Brief
Pull out every line below holding the word "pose".

Source data
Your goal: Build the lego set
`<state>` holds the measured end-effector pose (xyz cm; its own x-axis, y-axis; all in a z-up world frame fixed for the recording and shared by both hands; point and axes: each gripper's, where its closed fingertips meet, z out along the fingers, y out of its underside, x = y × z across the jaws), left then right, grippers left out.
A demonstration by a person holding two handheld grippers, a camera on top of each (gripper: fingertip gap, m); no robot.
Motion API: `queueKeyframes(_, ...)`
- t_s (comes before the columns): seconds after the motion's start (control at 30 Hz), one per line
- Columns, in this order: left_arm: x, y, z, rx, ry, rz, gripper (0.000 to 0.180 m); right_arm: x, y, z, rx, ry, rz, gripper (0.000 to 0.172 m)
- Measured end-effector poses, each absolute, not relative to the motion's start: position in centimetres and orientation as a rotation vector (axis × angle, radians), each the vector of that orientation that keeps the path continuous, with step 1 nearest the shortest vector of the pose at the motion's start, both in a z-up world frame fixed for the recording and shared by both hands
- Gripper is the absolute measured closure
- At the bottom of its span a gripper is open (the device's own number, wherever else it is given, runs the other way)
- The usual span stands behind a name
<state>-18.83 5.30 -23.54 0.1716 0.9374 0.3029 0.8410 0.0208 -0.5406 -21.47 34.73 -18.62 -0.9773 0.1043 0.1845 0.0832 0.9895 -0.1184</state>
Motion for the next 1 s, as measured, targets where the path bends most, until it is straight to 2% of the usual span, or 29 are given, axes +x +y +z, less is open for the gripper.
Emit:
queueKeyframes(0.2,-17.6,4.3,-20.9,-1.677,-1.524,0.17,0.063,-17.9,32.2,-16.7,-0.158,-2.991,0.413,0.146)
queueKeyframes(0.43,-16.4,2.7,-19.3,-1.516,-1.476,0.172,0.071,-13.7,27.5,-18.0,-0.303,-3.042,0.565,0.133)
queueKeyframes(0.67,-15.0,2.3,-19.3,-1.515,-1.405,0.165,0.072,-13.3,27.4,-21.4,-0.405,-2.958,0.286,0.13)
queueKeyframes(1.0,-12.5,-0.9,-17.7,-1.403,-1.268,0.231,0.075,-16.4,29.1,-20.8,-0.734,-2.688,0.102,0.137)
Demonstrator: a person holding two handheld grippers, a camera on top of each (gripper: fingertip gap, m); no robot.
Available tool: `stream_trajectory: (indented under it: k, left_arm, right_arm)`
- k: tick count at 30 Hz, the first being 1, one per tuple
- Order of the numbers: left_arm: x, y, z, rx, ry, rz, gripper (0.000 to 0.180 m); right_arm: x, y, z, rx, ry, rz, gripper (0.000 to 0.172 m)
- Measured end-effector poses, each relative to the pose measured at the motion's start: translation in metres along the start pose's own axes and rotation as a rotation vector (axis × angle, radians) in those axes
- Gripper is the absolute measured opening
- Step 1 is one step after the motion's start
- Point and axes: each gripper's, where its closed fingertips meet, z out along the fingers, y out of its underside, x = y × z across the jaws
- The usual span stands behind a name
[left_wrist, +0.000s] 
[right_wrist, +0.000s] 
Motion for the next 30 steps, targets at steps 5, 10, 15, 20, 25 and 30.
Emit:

The answer
`<state>` holds the measured end-effector pose (xyz cm; its own x-axis, y-axis; all in a z-up world frame fixed for the recording and shared by both hands; point and axes: each gripper's, where its closed fingertips meet, z out along the fingers, y out of its underside, x = y × z across the jaws), left then right, grippers left out.
- Measured end-effector poses, each absolute, not relative to the motion's start: position in centimetres and orientation as a rotation vector (axis × angle, radians), each the vector of that orientation that keeps the path continuous, with step 1 nearest the shortest vector of the pose at the motion's start, both in a z-up world frame fixed for the recording and shared by both hands
- Measured end-effector poses, each relative to the pose measured at the motion's start: translation in metres along the start pose's own axes and rotation as a rotation vector (axis × angle, radians) in those axes

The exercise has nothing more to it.